Estacione la caminote cerca del Jardín principal, y subimos las escaleras que llevan a la entrada principal de la casa, siempre custodiadas por un par de estatuas de pantera, y a l lado de cada una de ellas mis hermanos mayores Ernesto y Darío me esperaban para darme la bienvenida.

- Hijo tienes talento para convencer a los gatos necios de regresar a casa – felicito Ernesto a su hijo.

- Basto con saber la noticia para que corriera hasta aquí, ustedes son mi familia – replique en respuesta a su comentario.

- Tranquilo hermanito, fue solo una broma, bienvenido a casa gato escurridizo – dijo Carpio dándome un fuerte abrazo.

- Gracias… espero que papá opine lo mismo.

- Bueno entonces que esperas, el viejo esta insoportable, no soporta guardar reposo en su cuarto, pero sus heridas aun no han sanado, se infectaron con sangre de impuro y no lo esta pasando nada bien – contesto Ernesto.


Atravesamos un montón de largos pasillos hasta la recamara, Rafael Paz el líder de la manada, descansaba en su cama, fue impactante verlo así, con sus heridas aun vendadas y un suero en el brazo izquierdo. Mi madre siempre fiel, a su lado, apenas se percato de mi presencia corrió a abrazarme mientras sollozaba.

- Gracias a dios estas a salvo, ese mounstro dijo que te había herido – dijo tratando de contener sus lagrimas.

- Estoy bien mamá, lamento esto, fue culpa mía, eran demasiados y nosotros no pudimos darles batalla – me disculpe.
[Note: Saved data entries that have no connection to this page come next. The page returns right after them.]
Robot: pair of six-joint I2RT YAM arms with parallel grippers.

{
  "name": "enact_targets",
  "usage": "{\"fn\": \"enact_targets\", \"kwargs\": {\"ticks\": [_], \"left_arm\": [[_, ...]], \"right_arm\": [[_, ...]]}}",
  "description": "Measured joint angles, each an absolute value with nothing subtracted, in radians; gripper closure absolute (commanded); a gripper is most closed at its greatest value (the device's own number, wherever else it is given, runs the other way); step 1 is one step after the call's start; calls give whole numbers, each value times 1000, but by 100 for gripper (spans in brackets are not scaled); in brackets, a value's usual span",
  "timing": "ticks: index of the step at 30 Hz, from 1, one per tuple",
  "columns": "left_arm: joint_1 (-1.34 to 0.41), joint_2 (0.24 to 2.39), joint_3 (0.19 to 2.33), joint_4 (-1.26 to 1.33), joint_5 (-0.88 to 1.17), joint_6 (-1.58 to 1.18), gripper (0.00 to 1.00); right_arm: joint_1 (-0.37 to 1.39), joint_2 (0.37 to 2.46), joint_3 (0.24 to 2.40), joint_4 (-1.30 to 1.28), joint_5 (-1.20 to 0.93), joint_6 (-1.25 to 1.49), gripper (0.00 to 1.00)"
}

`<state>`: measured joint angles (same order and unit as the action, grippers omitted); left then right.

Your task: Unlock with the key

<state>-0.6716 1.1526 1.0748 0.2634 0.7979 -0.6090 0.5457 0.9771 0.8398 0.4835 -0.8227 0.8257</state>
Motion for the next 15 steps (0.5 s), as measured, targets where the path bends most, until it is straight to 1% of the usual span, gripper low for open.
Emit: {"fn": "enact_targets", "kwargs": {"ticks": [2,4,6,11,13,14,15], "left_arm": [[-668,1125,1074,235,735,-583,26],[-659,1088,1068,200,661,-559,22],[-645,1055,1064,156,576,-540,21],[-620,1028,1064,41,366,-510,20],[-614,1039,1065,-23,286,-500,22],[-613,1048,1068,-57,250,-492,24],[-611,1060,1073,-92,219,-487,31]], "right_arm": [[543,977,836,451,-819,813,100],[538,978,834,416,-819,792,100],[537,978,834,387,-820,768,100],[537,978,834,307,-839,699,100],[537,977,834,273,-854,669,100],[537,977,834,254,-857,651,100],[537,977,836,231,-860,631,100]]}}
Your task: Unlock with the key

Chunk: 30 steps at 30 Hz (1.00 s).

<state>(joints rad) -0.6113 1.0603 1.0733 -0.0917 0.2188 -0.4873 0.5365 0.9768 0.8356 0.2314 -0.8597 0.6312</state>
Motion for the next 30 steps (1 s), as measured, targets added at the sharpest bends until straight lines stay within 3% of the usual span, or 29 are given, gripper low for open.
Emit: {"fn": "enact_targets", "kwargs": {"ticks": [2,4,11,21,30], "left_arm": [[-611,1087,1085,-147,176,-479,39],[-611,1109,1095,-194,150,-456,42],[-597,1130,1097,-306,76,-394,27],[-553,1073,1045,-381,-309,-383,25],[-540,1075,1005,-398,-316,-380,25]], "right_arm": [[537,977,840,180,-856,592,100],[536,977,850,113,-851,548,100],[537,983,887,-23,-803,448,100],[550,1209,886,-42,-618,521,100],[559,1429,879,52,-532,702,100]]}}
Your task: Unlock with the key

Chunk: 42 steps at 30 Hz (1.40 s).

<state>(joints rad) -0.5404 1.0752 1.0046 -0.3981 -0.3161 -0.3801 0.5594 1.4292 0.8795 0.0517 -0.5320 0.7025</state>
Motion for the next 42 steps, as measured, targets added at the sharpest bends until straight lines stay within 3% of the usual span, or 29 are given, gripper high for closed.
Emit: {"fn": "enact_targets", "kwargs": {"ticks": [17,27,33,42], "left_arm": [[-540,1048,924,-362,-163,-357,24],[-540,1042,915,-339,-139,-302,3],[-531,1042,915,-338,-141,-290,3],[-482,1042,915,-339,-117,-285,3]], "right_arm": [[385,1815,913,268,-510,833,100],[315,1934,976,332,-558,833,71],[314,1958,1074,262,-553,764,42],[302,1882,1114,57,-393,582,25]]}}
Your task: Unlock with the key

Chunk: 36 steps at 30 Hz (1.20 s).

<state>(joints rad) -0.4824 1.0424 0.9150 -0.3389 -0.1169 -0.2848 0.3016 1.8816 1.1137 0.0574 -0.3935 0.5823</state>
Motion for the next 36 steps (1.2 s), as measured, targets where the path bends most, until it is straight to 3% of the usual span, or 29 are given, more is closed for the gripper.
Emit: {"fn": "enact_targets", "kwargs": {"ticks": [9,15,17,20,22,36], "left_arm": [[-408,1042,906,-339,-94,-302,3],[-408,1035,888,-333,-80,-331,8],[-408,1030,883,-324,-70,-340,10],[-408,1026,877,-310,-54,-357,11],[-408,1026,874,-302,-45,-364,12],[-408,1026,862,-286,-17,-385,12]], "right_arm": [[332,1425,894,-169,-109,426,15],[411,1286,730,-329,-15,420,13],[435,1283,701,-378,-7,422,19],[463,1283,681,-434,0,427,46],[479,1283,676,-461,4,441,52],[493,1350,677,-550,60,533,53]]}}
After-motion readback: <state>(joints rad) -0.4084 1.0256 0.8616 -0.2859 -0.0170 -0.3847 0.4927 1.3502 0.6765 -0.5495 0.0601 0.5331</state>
- Lo importante es que estas aquí, y creo que debo dejarlos solos para que hablen – se dirigió a papá quien ya había despertado.

No eran necesarias las palabras entre dos alphas, bastaba con una mirada a esos sabios ojos que me vieron crecer para saber que había perdón y compresión, después de todo el me enseño a ser todo lo que soy, un hombre, y una pantera, ese magnifico líder, capaz de dar su vida por sus seres queridos, era mi padre. No había reclamos ni rencores, el era mi padre, y por fin comprendí que debía dejar de culparme por la muerte de Cecilia.

- Bienvenido a casa, sabía que tarde o temprano volverías – dijo sonriente.

- Es imposible que los abandonara son mi familia – conteste.

- Lo se, pero me preocupaste mucho, aunque en el fondo sabía que solo necesitabas tiempo para sanar tu corazón, y según se incluso ya late por una dama en especial –

- Supongo que Adi te conto… bueno es algo especial y me tomo por sorpresa, porque ella es humana – confesé.

- Lo se, y eso no fue ningún impedimento para que tu madre y yo estemos juntos – y era verdad mi madre aun era humana, por ese motivo no quería que Karla pensara que solo transformándose podría ser mi compañera, ese era un punto que aun tenia que aclarar.

- Somos tu familia, sea cual sea tu decisión la respetamos, durante casi 100 años he sido el líder de esta manada, pero me temo que mi fuerza esta menguando, no puedo hacer esto solo, es hora de salir a cazar impuros hijo –

- Me temo que tu te quedaras en esa cama un buen rato, déjame el resto a mi –

- Lo se, y confió en ti – dicho eso salí a arreglar los pendientes en casa.

Tenía menos de doce horas para organizar a mi gente y volver con Karla, en cuanto la noche cayera cualquier lugar podría convertirse en el campo de batalla.

- Todo ira bien, respira hondo y cálmate, ya veras que organizar a esos felinos no es tan difícil – bromeo Adalin.

Me tomo por sorpresa en la biblioteca, estaba tratando de ubicar la guarida de los impuros en el mapa de la ciudad.

- Aun molesta porque no te elegí como compañera? – pregunte.
- No, ya no más, Bryan volvió de Canadá y es muy gracioso, por una extraña coincidencia el resulto ser mi compañero – esa era la primera vez que la veía sonreír desde que su hermana falleció.

- Me alegro por ti, Bryan es un gran chico, y sabes no vendría mal un poco de ayuda justo ahora, que dices chica salvaje – si por algo se distingue Adi es por su mente fría y calculadora, astuta como ninguna otra, siempre eficiente, y todo eso aun sin pasar por el cambio, pobre de mi sobrino vaya chica que le toco.